China May retail sales sharply beat estimates; industrial output misses expectations
China's retail sales growth accelerated in May, data from National Bureau of Statistics showed Monday, in part helped by the two public holidays that fell in last month.
Retail sales last month jumped 6.4% from a year earlier, sharply beating analysts' estimates for a 5% growth in a Reuters poll and rising from the 5.1% growth in the previous month.
Growth in industrial output slowed to 5.8% year on year in May, slightly weaker than analysts' expectations for a 5.9% rise.
A tariff deal reached by Beijing and Washington in mid-May gave temporary relief to the country's exports, prompting some businesses to frontload shipment while doubling down on alternative markets.

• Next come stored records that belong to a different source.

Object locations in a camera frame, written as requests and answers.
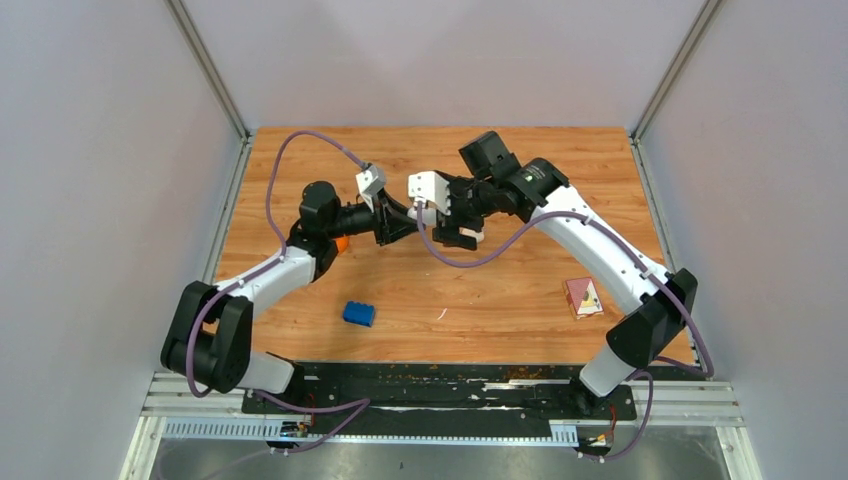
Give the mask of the aluminium rail frame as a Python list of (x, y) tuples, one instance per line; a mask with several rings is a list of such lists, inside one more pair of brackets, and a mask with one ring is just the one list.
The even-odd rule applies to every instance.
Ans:
[[(733, 479), (758, 479), (761, 474), (738, 402), (727, 382), (632, 381), (628, 405), (657, 427), (707, 427), (715, 430), (720, 461)], [(248, 414), (241, 410), (244, 394), (235, 390), (209, 400), (192, 397), (173, 374), (157, 373), (121, 469), (122, 479), (145, 479), (154, 470), (156, 452), (165, 439), (281, 440), (287, 422), (304, 421), (295, 414)], [(539, 435), (412, 435), (399, 433), (333, 436), (336, 443), (413, 446), (485, 446), (565, 448), (590, 420), (553, 419)]]

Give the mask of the red card box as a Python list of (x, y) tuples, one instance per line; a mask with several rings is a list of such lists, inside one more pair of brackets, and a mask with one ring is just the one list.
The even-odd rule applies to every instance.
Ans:
[(604, 312), (595, 282), (591, 277), (565, 280), (563, 288), (570, 311), (575, 319), (580, 320)]

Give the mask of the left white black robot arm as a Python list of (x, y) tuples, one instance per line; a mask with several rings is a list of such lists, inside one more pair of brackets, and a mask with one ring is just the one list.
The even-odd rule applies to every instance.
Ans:
[(384, 189), (343, 204), (332, 184), (307, 185), (299, 218), (277, 252), (232, 279), (186, 286), (162, 347), (162, 365), (184, 375), (197, 397), (235, 388), (263, 390), (279, 411), (298, 411), (306, 386), (295, 379), (291, 361), (253, 350), (255, 318), (321, 278), (340, 252), (338, 239), (372, 233), (384, 246), (412, 234), (416, 223), (408, 211)]

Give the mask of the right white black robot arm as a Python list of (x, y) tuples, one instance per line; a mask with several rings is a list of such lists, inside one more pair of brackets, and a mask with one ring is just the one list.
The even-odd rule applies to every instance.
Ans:
[(576, 259), (624, 314), (570, 392), (577, 413), (598, 416), (620, 383), (660, 360), (667, 345), (690, 327), (696, 278), (686, 269), (671, 272), (641, 253), (595, 213), (550, 161), (520, 163), (496, 132), (480, 135), (459, 153), (467, 177), (424, 171), (408, 178), (417, 222), (424, 222), (426, 207), (435, 209), (435, 222), (424, 237), (427, 248), (440, 243), (473, 250), (485, 219), (503, 213), (518, 217), (523, 232), (539, 229)]

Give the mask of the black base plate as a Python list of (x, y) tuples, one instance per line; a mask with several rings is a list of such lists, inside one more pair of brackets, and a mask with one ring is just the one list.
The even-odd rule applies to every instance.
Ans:
[(360, 399), (369, 402), (343, 435), (396, 437), (543, 437), (552, 420), (632, 421), (631, 388), (605, 400), (575, 391), (577, 365), (301, 362), (292, 384), (265, 399), (243, 398), (242, 410), (280, 415), (284, 401), (316, 409), (311, 432), (326, 434)]

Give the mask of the white oval pill case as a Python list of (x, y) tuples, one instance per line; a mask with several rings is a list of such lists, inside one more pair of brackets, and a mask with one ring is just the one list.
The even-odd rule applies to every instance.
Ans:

Both sides struck a 90-day truce to roll back most of the triple-digit levies added on each other's goods in early April.

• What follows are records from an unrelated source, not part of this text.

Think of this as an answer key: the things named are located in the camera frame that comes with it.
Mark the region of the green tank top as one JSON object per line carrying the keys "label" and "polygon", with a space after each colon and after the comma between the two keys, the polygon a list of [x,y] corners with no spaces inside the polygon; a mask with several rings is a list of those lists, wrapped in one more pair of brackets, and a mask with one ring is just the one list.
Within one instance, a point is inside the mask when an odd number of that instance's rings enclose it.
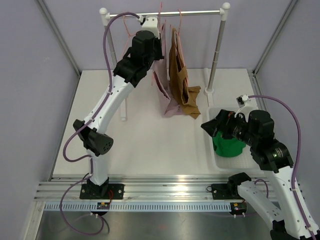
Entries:
{"label": "green tank top", "polygon": [[223,158],[234,158],[243,153],[246,144],[240,140],[232,138],[223,138],[222,133],[218,132],[212,137],[213,150]]}

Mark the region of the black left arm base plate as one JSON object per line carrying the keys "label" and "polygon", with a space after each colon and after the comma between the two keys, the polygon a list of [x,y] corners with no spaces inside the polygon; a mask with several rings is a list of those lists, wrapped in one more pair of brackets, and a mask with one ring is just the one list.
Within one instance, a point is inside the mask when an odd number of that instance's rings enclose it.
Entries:
{"label": "black left arm base plate", "polygon": [[95,186],[88,183],[81,185],[79,198],[81,200],[122,200],[125,185],[109,183],[108,185]]}

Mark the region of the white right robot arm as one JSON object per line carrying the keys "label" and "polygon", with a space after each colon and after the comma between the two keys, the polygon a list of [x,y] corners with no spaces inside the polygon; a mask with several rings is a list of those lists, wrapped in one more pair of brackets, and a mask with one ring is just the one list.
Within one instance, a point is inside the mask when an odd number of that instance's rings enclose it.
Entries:
{"label": "white right robot arm", "polygon": [[318,240],[320,228],[313,220],[296,179],[294,162],[287,147],[275,138],[274,121],[264,110],[253,110],[248,117],[222,109],[201,128],[211,137],[235,138],[250,147],[250,154],[272,186],[279,207],[255,186],[244,172],[227,181],[227,193],[241,197],[264,220],[273,240]]}

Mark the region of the mauve pink tank top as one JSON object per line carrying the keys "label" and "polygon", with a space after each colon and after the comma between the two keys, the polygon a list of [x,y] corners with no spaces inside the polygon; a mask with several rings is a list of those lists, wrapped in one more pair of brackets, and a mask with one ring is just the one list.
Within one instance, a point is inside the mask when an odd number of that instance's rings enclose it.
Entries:
{"label": "mauve pink tank top", "polygon": [[165,118],[183,115],[183,111],[174,99],[167,71],[166,23],[160,25],[160,37],[163,59],[153,63],[153,80],[159,99],[160,113]]}

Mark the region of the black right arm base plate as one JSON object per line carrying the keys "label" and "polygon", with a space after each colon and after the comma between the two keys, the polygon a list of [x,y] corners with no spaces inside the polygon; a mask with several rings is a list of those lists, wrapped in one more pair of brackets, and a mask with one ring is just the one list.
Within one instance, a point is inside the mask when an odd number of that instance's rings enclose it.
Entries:
{"label": "black right arm base plate", "polygon": [[214,200],[243,200],[239,195],[232,195],[226,183],[213,183],[206,187]]}

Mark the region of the pink hanger of mauve top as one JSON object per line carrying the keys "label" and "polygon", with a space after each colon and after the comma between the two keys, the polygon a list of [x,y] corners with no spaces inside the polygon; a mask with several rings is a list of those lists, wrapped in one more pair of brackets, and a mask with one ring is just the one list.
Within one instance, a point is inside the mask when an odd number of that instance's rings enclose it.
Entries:
{"label": "pink hanger of mauve top", "polygon": [[164,59],[156,61],[153,64],[153,74],[154,77],[157,77],[158,81],[162,86],[167,89],[169,86],[168,83],[168,73],[167,73],[167,47],[166,47],[166,21],[161,20],[162,12],[162,2],[160,3],[159,13],[158,13],[158,29],[160,32],[162,55]]}

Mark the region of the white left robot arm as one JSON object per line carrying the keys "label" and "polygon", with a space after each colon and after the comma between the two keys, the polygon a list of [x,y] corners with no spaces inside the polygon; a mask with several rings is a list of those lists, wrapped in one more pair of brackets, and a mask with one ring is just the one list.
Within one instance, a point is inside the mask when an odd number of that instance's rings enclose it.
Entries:
{"label": "white left robot arm", "polygon": [[92,113],[83,121],[75,120],[73,127],[83,142],[92,162],[85,186],[97,199],[108,194],[108,164],[103,159],[114,140],[106,135],[108,125],[121,103],[147,75],[154,61],[163,59],[161,34],[158,29],[144,29],[136,33],[123,58],[116,64],[108,89]]}

Commerce Secretary Howard Lutnick told CNBC last week that U.S. tariffs on Chinese imports will stay at their current level of 55%.
China's exports grew less than expected in May, though surging shipments to Southeast Asian nations, European Union countries and Africa helped offset the sharp decline in U.S.-bound goods. China's exports to the U.S. plunged over 34% from a year ago, their sharpest drop since February 2020.

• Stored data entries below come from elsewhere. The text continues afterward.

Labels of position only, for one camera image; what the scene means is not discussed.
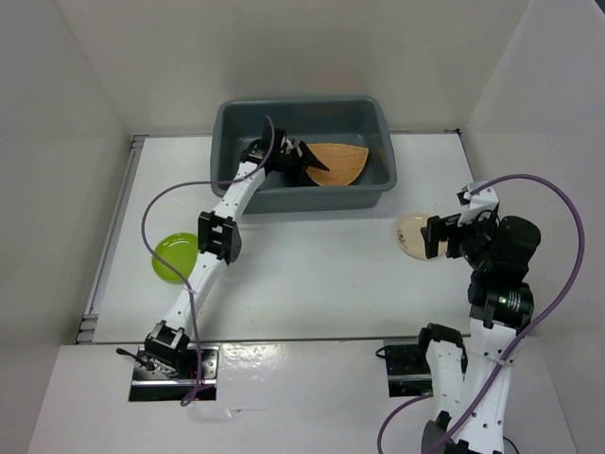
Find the orange woven fan basket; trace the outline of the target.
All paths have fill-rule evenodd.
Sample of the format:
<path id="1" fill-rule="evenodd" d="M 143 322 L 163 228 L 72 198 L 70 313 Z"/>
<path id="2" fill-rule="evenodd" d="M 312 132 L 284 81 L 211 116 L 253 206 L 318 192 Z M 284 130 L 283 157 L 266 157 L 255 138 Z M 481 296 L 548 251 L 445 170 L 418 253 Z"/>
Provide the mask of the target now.
<path id="1" fill-rule="evenodd" d="M 361 175 L 368 161 L 368 148 L 335 143 L 308 145 L 310 151 L 327 170 L 309 167 L 308 178 L 319 186 L 347 186 Z"/>

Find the lime green plate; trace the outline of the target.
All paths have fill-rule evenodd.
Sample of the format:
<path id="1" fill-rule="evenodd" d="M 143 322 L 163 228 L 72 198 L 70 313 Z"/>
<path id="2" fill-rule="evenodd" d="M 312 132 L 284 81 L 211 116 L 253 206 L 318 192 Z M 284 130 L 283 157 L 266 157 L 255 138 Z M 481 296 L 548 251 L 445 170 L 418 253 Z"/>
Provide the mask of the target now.
<path id="1" fill-rule="evenodd" d="M 198 239 L 191 233 L 171 234 L 158 243 L 154 252 L 188 278 L 197 261 Z M 151 267 L 166 283 L 182 283 L 182 279 L 155 256 L 151 258 Z"/>

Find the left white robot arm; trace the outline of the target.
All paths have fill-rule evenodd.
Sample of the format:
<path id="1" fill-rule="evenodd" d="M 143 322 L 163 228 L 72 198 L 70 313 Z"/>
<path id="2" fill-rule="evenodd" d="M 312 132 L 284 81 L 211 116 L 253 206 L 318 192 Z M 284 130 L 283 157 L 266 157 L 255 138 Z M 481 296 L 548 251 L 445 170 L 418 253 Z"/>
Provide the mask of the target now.
<path id="1" fill-rule="evenodd" d="M 310 167 L 329 169 L 304 141 L 289 139 L 267 116 L 262 136 L 242 152 L 235 177 L 225 182 L 228 189 L 220 202 L 212 210 L 199 214 L 199 253 L 190 275 L 178 271 L 155 253 L 148 241 L 144 242 L 152 256 L 184 283 L 177 302 L 145 339 L 145 354 L 163 375 L 174 378 L 195 371 L 197 378 L 203 378 L 202 357 L 193 358 L 188 345 L 190 341 L 199 342 L 196 317 L 212 285 L 240 255 L 242 239 L 238 221 L 270 172 L 291 174 L 299 180 Z"/>

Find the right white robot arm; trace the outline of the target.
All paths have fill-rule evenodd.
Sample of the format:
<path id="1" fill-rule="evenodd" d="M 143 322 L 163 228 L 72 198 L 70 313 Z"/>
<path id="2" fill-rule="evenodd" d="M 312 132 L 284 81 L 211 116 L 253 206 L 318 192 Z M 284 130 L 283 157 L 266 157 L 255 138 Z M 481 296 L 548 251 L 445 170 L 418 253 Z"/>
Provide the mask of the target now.
<path id="1" fill-rule="evenodd" d="M 532 319 L 533 294 L 524 279 L 541 242 L 530 221 L 482 209 L 470 220 L 434 216 L 421 230 L 425 254 L 440 243 L 446 256 L 472 269 L 470 338 L 444 325 L 421 330 L 414 360 L 430 372 L 434 417 L 423 430 L 424 453 L 502 453 L 504 419 L 517 354 L 505 351 Z"/>

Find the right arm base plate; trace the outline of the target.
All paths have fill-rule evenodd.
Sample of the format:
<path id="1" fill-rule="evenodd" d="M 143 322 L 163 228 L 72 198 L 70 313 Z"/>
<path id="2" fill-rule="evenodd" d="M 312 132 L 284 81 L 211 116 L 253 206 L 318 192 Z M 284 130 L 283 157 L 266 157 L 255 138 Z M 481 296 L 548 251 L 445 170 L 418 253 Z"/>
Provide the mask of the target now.
<path id="1" fill-rule="evenodd" d="M 415 397 L 433 392 L 430 368 L 417 338 L 385 340 L 374 355 L 384 362 L 389 397 Z"/>

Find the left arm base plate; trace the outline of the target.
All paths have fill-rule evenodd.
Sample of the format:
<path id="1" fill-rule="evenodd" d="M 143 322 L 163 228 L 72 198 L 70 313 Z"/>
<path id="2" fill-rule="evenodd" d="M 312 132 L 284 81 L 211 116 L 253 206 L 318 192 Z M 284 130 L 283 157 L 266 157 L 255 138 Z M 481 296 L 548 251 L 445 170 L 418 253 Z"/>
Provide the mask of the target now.
<path id="1" fill-rule="evenodd" d="M 217 390 L 219 347 L 211 345 L 201 350 L 203 372 L 202 387 L 196 401 L 215 401 Z M 189 394 L 197 377 L 197 349 L 195 344 L 187 348 L 187 364 L 182 372 L 170 371 L 156 364 L 147 365 L 144 346 L 138 345 L 130 380 L 130 402 L 180 402 Z"/>

The past two months' trade data indicated resilience in China's exports, according to Goldman Sachs, as they highlighted "the difficulty for bilateral tariffs to meaningfully reduce total Chinese exports."
Sluggish domestic demand stuck out as a more pressing issue for Chinese policymakers. Consumer prices have seen an year-on-year decline for four consecutive months, slumping 0.1% in May. Deflation in the factory-gate or producer prices has also deepened, falling 3.3% from a year ago.
However, Beijing may feel less urgency in rolling out additional easing steps as exports appear more resilient than expected and the GDP growth is on track to exceed 5% in the first half-year, Goldman said.